Your objective:
Starting at the line below holding "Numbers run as" and stopping at the line holding "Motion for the", print every line exactly, both ends included, and leave the rest out.

Recorded data:
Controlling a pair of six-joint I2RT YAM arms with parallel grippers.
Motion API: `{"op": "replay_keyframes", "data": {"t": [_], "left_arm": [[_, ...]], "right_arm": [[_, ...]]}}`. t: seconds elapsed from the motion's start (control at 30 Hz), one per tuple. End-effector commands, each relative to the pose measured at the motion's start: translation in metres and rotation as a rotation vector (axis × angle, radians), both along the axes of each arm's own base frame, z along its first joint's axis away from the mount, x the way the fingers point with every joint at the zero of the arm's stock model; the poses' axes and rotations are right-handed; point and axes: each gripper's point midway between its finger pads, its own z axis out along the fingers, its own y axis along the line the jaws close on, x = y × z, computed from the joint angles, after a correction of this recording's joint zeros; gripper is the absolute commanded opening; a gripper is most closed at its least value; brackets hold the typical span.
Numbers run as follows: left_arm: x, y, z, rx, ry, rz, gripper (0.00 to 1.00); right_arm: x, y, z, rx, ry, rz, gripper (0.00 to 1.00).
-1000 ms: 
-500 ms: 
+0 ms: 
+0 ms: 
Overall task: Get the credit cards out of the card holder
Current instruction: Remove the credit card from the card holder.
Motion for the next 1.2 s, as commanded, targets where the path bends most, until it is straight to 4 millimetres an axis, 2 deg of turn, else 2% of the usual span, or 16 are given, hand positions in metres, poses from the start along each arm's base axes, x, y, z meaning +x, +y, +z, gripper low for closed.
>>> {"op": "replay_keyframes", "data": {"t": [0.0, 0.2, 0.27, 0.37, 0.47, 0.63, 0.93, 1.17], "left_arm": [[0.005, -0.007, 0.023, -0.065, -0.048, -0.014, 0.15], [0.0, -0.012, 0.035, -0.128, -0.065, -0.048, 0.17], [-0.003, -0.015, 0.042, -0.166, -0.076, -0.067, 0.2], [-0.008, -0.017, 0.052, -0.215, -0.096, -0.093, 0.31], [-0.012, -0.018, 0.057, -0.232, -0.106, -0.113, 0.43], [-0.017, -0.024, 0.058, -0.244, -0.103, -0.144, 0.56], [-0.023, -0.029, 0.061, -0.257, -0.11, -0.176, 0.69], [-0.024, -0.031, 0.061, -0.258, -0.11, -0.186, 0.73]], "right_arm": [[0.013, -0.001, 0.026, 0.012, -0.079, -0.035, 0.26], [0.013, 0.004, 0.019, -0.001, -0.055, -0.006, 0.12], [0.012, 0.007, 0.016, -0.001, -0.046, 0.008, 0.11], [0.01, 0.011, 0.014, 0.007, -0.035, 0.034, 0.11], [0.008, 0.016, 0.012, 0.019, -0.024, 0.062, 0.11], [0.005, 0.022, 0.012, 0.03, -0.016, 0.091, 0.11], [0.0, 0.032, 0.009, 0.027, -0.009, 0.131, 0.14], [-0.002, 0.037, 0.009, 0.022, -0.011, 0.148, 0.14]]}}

Answer:
Numbers run as follows: left_arm: x, y, z, rx, ry, rz, gripper (0.00 to 1.00); right_arm: x, y, z, rx, ry, rz, gripper (0.00 to 1.00).
-1000 ms: 
-500 ms: 
+0 ms: 
+0 ms: 
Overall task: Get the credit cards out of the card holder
Current instruction: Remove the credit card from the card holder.
Motion for the next 1.2 s, as commanded, targets where the path bends most, until it is straight to 4 millimetres an axis, 2 deg of turn, else 2% of the usual span, or 16 are given, hand positions in metres, poses from the start along each arm's base axes, x, y, z meaning +x, +y, +z, gripper low for closed.

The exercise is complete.